Là-bas, tout au bout de notre vieux continent, dans cette île où finit la terre, aucun visiteur ne peut ignorer ces maisons caractéristiques blotties au coeur du bourg ou parsemées sur la lande. Il faut pourtant beaucoup de patience à les regarder et les écouter pour comprendre qu'ici le temps s'est écoulé comme nulle part ailleurs, pour y voir autre chose que du folklore. Il ne reste guère que ces maisons, avec l'évolution du temps présent, pour nous faire comprendre qu'à Ouessant, on vit.
Elles seules en effet se souviennent de ces hommes et de ces femmes de la mer, fiers et courageux qui les ont modelés avec patience et ténacité, jour après jour, année après année, infimes vaisseaux de granit ou de pierre colorés sur fond d'océan.

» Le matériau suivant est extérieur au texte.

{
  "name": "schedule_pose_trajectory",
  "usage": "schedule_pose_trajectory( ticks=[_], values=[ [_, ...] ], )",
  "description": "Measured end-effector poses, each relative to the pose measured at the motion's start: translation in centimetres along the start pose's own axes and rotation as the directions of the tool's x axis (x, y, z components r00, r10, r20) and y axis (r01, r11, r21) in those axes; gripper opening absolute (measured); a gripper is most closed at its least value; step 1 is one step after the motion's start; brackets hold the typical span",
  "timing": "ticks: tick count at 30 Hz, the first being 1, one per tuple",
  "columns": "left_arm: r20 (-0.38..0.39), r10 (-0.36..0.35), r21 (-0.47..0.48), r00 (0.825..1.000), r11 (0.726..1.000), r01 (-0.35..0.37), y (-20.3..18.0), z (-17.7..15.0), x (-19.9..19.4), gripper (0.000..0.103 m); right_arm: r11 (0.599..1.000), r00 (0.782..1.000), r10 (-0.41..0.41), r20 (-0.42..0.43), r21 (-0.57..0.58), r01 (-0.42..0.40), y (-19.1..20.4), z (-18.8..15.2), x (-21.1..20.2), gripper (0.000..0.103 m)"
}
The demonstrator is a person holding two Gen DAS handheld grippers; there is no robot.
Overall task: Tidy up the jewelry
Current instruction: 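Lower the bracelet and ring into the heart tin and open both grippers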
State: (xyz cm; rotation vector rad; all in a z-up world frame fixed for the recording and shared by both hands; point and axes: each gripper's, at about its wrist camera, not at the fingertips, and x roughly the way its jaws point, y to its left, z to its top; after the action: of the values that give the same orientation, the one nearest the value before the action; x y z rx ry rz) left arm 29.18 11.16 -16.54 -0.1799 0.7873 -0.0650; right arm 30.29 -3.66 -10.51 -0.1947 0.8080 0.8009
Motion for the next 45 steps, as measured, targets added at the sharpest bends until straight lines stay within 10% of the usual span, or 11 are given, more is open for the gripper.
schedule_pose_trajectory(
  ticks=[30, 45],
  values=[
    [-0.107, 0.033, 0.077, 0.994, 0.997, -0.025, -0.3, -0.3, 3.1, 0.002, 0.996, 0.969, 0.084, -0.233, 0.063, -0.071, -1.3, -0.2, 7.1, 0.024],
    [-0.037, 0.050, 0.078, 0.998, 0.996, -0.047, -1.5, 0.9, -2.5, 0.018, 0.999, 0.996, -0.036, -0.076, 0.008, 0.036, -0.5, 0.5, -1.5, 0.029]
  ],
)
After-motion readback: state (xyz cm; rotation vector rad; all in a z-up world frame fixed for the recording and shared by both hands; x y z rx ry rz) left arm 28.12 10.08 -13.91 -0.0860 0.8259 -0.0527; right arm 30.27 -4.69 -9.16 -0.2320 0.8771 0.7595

Elles seules se souviennent de ces hommes et de ces femmes qui y ont vécu au rythme des saisons et du climat insulaire tenaces et réguliers... Leurs murs gardent l'odeur de la terre et de la bruyère qui sèche, puis refleurit inlassablement chaque été, en jetant des tâches de lumière sur la lande pâle... Ces mêmes murs gardent aussi en mémoire les caprices répétés de la mer d'Iroise, avec les embellies succédant aux embruns, les mortes-eaux ou le soleil généreux, suivant les coups de vent ou les brumes tenaces.
Elles seules parfois se souviennent, à l'abri et à l'insu même du passant, de la détresse d'un passé douloureux. Dans cette île de marins, terre de sombres légendes et d'écueils malfaisants, elles ont souvent connu le déchirement d'un bateau qui se brise sur les rochers, en pleine tempête, ou la douleur d'un foyer frappé par la disparition d'un homme en mer. Les vitres et les volets cachent un chagrin de veuve éplorée et pudique.
Elles se souviennent aussi de ces envahisseurs venus du continent, et qui, à la belle saison, depuis déjà pas mal d'années, débarquent en terrain conquis, au petit matin, chaque fois un peu plus nombreux. Etonnés et craintives, elles ont ouvert leurs portes à certains. Les autres, elles les ont regardés passer, conquérants ou curieux, bruyants ou discrets, désertant l'île avant le soleil couchant.
Une fois les touristes partis, avec la solitude retrouvée, avec le bercement sans fin de la houle ou les coups de boutoir des vagues, avec les appels lointains ou proches des goélands, les maisons retrouvent leur isolement et leur sérénité, à l'écoute du temps qui passe. Elles redeviennent un peu leur propre passé dont elles se veulent l'un des seuls vestiges.
Et moi, je ne peux pourtant m'empêcher d'en garder le souvenir fidèle : elles sont le témoignage vivant du passé de l'île d'Ouessant, où l'homme a façonné sa vie avec ses joies, ses peines et ses craintes, d'une façon différente de la mienne, avec les impératifs d'un temps immuable mais varié, avec les joies et les peines d'un milieu hostile et attachant qui a forgé leur cadre, leur habitat et leur comportement, marin du coeur et des rêves, simple touriste comme les autres, qui n'a fait que croiser le regard de ces dernières maisons de la mer, défi au temps et à l'espace.